Role Overview
We are looking for a Senior AI Systems Engineer who can translate research concepts and product requirements into reliable, production-grade AI systems.
You will own the design, implementation, optimisation, evaluation, and deployment of Cliply’s AI processing pipelines. You will work closely with the company’s product and technical leadership to build reusable AI components for understanding video, audio, and text understanding.
This is a hands-on engineering role.
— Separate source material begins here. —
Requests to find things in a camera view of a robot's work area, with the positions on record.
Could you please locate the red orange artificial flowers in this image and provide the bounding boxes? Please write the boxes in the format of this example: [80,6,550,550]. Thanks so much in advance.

You will be expected to write code, run experiments, evaluate models, design system components, deploy services, and resolve production issues.
Key Responsibilities
Multimodal AI Development
- Design, implement, and optimise AI pipelines that process video, audio, speech, images, and text.
- Integrate pretrained and open-source models for computer vision, video understanding, speech processing, language understanding, and multimodal reasoning.
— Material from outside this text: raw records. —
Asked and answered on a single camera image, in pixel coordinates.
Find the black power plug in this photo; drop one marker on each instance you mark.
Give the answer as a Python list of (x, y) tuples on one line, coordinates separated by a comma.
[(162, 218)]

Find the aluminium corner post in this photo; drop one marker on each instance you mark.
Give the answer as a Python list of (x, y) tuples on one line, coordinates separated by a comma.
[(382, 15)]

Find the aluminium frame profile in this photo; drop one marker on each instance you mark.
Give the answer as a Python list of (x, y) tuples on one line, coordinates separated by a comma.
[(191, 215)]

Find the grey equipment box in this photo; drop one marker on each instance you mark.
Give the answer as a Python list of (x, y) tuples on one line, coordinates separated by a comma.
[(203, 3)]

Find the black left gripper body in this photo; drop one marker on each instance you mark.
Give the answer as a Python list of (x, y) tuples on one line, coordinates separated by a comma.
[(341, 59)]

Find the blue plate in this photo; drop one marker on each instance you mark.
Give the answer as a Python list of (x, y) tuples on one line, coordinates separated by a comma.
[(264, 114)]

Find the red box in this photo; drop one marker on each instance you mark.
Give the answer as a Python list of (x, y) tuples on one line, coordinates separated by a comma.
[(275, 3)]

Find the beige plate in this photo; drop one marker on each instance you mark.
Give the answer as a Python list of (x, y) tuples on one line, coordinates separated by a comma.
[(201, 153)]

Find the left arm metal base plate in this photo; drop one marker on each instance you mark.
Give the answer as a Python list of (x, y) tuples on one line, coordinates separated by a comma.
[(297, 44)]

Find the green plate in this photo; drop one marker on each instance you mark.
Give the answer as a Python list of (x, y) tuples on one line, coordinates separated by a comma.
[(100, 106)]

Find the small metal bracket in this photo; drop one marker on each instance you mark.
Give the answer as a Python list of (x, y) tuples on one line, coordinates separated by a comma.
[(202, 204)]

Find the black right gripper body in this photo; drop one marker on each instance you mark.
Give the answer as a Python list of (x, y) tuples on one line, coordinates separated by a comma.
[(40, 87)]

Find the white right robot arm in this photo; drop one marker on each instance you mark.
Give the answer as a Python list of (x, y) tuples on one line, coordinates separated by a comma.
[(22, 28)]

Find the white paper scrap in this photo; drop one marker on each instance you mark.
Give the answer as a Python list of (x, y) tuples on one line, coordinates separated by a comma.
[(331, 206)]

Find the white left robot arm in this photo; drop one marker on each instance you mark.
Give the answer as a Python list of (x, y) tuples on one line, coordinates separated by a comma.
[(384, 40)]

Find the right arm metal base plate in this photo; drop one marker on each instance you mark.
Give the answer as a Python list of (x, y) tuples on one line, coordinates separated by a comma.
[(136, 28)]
- Develop approaches for combining signals across modalities, including visual content, dialogue, audio events, metadata, and temporal context.
- Build reusable AI abstractions that can support multiple downstream product applications.
Video and Temporal Intelligence
- Develop systems for frame, shot, scene, event, and segment-level video understanding.
- Work with sequential and temporal information to identify actions, transitions, relationships, and meaningful moments.
- Design appropriate frame-sampling, clip-sampling, windowing, aggregation, and temporal-fusion strategies.
- Evaluate approaches for long-form video processing while balancing quality, latency, and compute cost.
Model Evaluation and Experimentation
- Evaluate and benchmark models using appropriate datasets, baselines, and quality metrics.
- Design reproducible experiments and perform error analysis, ablation studies, and model comparisons.
- Identify model limitations, hallucinations, failure modes, data-quality issues, and domain-specific gaps.
- Develop clear evaluation frameworks for AI-generated metadata, classifications, rankings, and clips.
Production AI Engineering
- Build, test, deploy, and maintain production AI services and inference pipelines.
- Develop scalable APIs and asynchronous processing workflows for large media files.
- Take ownership of performance, reliability, maintainability, observability, and failure recovery.
- Optimise model serving for latency, throughput, memory utilisation, and infrastructure cost.
- Implement versioning, monitoring, logging, and reproducibility across models, datasets, prompts, and configurations.
Model Optimisation and Deployment
- Convert and optimise models using appropriate technologies such as ONNX Runtime, TensorRT, quantisation, pruning, batching, or distillation.
- Deploy AI workloads across cloud, GPU, and containerised environments.
- Profile inference pipelines and resolve bottlenecks across preprocessing, inference, post-processing, data movement, and storage.
- Evaluate when to use self-hosted models, managed APIs, or hybrid inference architectures.
Architecture and Collaboration
- Work with the Lead Architect and product leadership to translate proprietary concepts into implementable technical designs.
- Contribute to data models, schemas, APIs, storage strategies, and system interfaces.
- Participate in technical design reviews and challenge assumptions constructively.
- Document architecture decisions, model behaviour, experiments, interfaces, and operational procedures.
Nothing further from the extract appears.